» Task requirements
Would you please copy each line of the listing that mentions "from"?

» Material provided
- Opening Delimiter -

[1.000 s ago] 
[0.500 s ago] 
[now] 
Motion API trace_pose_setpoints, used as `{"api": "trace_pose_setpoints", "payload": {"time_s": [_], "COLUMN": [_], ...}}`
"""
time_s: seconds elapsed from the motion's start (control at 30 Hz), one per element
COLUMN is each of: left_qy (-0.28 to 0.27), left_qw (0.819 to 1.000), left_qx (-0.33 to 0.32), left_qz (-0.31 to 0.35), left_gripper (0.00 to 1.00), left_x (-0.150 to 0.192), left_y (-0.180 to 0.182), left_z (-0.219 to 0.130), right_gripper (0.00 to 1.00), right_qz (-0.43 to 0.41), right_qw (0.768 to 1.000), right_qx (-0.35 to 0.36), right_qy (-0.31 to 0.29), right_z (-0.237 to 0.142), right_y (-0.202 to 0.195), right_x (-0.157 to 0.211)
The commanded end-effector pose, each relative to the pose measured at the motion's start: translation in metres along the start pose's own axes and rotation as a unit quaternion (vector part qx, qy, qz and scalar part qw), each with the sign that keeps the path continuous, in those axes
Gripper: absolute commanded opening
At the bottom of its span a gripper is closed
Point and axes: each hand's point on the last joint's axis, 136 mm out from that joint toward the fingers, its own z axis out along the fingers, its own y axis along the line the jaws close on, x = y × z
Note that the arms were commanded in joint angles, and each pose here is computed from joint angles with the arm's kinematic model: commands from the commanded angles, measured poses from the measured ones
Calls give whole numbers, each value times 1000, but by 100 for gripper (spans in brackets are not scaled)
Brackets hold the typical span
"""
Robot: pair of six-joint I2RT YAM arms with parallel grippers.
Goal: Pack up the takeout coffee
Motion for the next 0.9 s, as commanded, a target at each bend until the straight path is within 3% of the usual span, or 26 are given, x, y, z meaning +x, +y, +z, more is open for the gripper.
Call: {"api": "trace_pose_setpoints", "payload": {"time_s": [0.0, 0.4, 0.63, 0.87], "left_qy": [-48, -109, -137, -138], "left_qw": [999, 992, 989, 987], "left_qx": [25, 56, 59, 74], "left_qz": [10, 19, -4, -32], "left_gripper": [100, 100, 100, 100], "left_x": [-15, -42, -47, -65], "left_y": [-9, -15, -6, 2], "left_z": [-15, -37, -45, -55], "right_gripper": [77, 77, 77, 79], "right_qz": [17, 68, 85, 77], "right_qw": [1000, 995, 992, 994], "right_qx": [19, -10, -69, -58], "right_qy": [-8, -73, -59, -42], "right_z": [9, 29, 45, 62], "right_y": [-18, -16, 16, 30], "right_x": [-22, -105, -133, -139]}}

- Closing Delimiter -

» Answer to the problem
time_s: seconds elapsed from the motion's start (control at 30 Hz), one per element
Point and axes: each hand's point on the last joint's axis, 136 mm out from that joint toward the fingers, its own z axis out along the fingers, its own y axis along the line the jaws close on, x = y × z
Note that the arms were commanded in joint angles, and each pose here is computed from joint angles with the arm's kinematic model: commands from the commanded angles, measured poses from the measured ones

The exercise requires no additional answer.